As Slusher and her lab synthesized and tested potential brain-penetrable GCPII inhibitors without success, her postdoctoral fellow at the time, Michael Nedelcovych, posed a question: “If the drugs are not going into the brain, then where are they ending up?” Working with Rana Rais, Ph.D., an associate professor of neurology at the Johns Hopkins University School of Medicine, they conducted a series of tissue distribution experiments to localize the GCPII drug in the body.
“What we basically stumbled upon,” says Slusher, “was that our failed drugs for the brain were accumulating in the kidney and salivary glands.”
That’s because PSMA is found not just in the prostate but throughout the body, including the kidneys and salivary glands. During PSMA-targeted radiotherapy, the toxins bind to PSMA in all cells and kill them regardless of whether they are cancerous. As a result, kidney or salivary gland toxicity is a major side effect of the treatment.
But Slusher’s drugs, when administered before the radiotherapy, bind to the PSMA in the kidneys and salivary glands and block the radiotherapy from attacking the healthy cells.
“With our kidney- and salivary gland-accumulating GCPII inhibitors, we were able to selectively protect these normal tissues without affecting the utility of the drug going into the tumor,” she says.
Johns Hopkins Technology Ventures, the university’s commercialization arm, successfully sought patent protection for the drugs and helped Slusher form a startup company for the technology. She named the company Adarga Pharmaceuticals after the kidney-shaped shields used by the Berbers, an ethnic group in North Africa.
Initial fundraising attempts for the company were unsuccessful, according to Slusher, because Adarga lacked a PSMA radiotherapeutic agent to shield against.

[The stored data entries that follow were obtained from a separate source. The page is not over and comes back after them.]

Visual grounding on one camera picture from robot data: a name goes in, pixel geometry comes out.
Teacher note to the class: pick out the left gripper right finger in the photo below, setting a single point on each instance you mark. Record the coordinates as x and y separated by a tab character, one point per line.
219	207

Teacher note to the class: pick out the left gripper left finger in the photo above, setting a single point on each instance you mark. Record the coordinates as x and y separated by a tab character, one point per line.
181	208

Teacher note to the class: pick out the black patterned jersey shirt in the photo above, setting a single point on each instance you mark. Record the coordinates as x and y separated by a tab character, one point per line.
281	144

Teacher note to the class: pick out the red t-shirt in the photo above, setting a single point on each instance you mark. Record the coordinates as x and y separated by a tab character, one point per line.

“Potential investors weren’t discouraging on my idea,” she says. “They were discouraging on my strategy.”
Slusher was advised to look for a partner with a PSMA radiotherapeutic agent and found one in John Babich, M.D., the chief of radiopharmaceutical sciences in radiology at Weill Cornell Medicine and founder of Noria Therapeutics, which was developing PSMA radiopharmaceutical agents. Adarga combined with Noria to form PSMA Therapeutics.
“As soon as we combined, we got investor interest,” says Slusher.
Bayer also expressed interest and announced in early June that it was acquiring Noria and PSMA Therapeutics to “broaden [its] existing oncology portfolio of targeted alpha therapies.”
While Slusher has gained expertise regarding kidneys, salivary glands and prostate cancer, her future research will return to its original focus.
“I have several National Institutes of Health-funded grants and remain committed to designing a GCPII inhibitor that can get into the brain for the treatment of neurological disorders,” she says. “So, while our GCPII efforts in prostate cancer are over, our neurological research continues.”